In September, members of two armed militia groups were picked up on separate charges.
One arrest turned violent, again highlighting the extremism some locals say is breeding in Cochise County.
Ross, 46, openly talks of her neighbors “hunting” for undocumented immigrants but says she does not condone it. She says many of the voters in the border town of Douglas are actually liberal, although those in the rural, outlying areas of Cochise County tend to vote Republican.
Of the more than 14,000 Douglas residents in the 2000 census, more than 85 percent were identified as Hispanic.
Ross says she’s voting for Kerry, citing a host of issues, particularly the war in Iraq. She said the increase in the number of Border Patrol agents stationed in Cochise County, now more than 850, has helped boost the local economy but has not stopped illegal immigration by any stretch of the imagination.
“They’re just destroying some areas down here,” she said of the wave of undocumented immigrants. “The government’s got to do something about it. What Bush is doing isn’t working.”
Gary Ackley, 58, and his family have lived on 41 acres outside Douglas for 10 years.
Ackley said he never hesitates to call the Border Patrol when he finds immigrants on his property.
Sometimes, he said, he feels sorry for them, but he draws a line.
He said he also feels sorry for ranchers, who must deal with people cutting down their fences.
While Ackley does not fully agree with Kerry on immigration, he and his wife, Bonnie, both plan to vote for him. Kerry has said in interviews that he supports legalization for undocumented immigrants already in the United States, estimated conservatively to number between 9 million and 11 million.
Ackley, a Vietnam veteran, opposes amnesty. He also opposes U.S. jobs going south of the border, which he said was a byproduct of the Bush administration’s trade policies.
“Mr. Bush wants jobs to go that way,” he said, pointing out his bay window toward the border with Mexico. Then, pointing north, he said, “Mr. Kerry wants jobs to go this way.”
Ray Ybarra, 25, is voting based on the immigration issue.
Ybarra, whose family has lived in Douglas for two generations, said he doesn’t like Bush or Kerry. He’s voting for Ralph Nader.
“Kerry is using undocumented immigrants to show he is strong on security and strong on crime, so he’s trying to reinforce everybody’s level of security on the backs of undocumented immigrants,” Ybarra said.
“It’s not worth me voting for the lesser of two evils. I’m going to vote my conscience.”

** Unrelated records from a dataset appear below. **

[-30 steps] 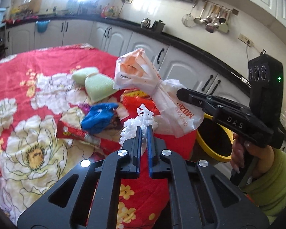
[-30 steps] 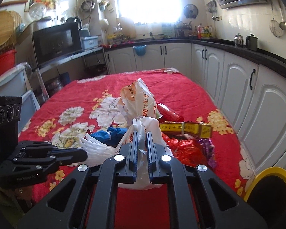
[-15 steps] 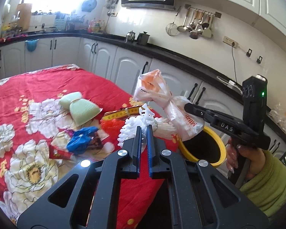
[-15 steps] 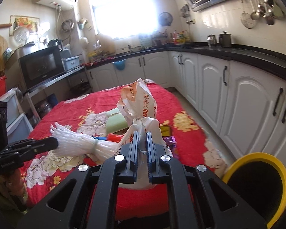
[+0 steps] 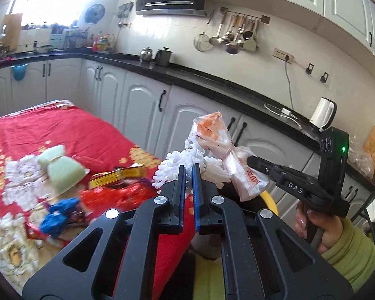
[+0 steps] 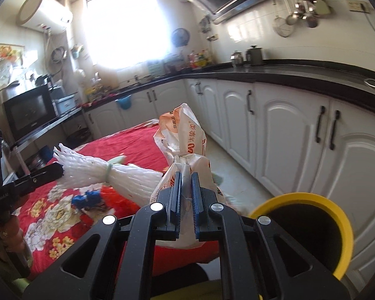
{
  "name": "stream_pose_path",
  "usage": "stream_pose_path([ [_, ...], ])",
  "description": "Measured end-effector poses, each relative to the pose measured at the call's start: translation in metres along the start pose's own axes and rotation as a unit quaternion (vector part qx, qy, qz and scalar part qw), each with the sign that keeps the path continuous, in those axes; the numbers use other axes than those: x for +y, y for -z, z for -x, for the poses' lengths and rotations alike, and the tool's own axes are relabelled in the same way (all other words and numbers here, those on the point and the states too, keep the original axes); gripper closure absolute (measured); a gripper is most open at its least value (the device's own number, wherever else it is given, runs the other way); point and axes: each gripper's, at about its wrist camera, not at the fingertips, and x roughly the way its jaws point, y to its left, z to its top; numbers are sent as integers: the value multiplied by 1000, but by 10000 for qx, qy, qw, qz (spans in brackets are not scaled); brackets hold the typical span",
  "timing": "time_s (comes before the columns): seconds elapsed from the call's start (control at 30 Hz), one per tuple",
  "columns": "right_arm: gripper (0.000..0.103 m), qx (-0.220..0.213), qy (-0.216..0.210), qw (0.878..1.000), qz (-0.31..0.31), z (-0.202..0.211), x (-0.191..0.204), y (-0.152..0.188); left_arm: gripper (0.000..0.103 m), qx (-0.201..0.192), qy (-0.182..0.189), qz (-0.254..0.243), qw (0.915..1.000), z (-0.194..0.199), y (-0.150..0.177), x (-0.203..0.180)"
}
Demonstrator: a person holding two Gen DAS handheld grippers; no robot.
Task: Collect trash
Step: 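Carry the white bag and white strip bundle with both tools over the yellow bin, then open both tools to drop the bag and strips into the bin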
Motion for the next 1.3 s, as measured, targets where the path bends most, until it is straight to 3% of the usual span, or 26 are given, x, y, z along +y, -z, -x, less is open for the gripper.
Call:
stream_pose_path([
  [0.63,95,-9,1107,9924,-542,38,-87,26,101,571,387,-240,9973,-88,17,-59],
  [1.3,95,536,1436,9769,-1491,24,-148,68,101,1245,422,-397,9905,-155,55,-85],
])
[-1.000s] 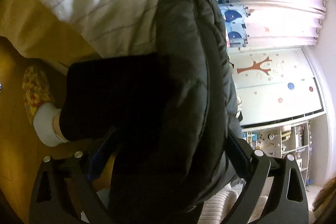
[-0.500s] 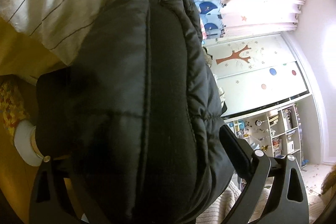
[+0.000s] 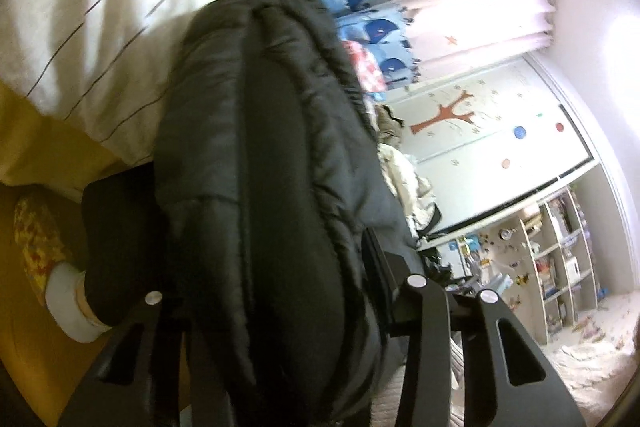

Also on November’s ballot is Proposition 200, known as Protect Arizona Now, which requires state and local government employees to check the immigration status of anyone applying for non-federally mandated state services. It also would require proof of citizenship to register to vote and an ID when voting in person.
Vance, who said his father immigrated from Mexico legally, has lived on 40 acres just north of the border for nearly 30 years.
The 48-year-old has stopped trying to mend his fence because it has been cut down so many times by immigrants and smugglers, he said.
Vance has waited on the border as immigration-reform bills have gone nowhere in Washington. He took issue with Bush’s January guest-worker proposal, under which foreign workers could be imported if no American could be found to fill a job. The proposal also would offer undocumented immigrants already in the United States the chance to work legally on temporary visas.
“I think that guest-worker program was one of the stupidest damn things I’ve ever seen,” Vance said.
“Allowing illegal aliens to stay here, all that does is perpetuate the problem. It tells the rest of the world we’re really not serious. If you get past the first 30 kilometers, you’ve got it made. You’re home-free.”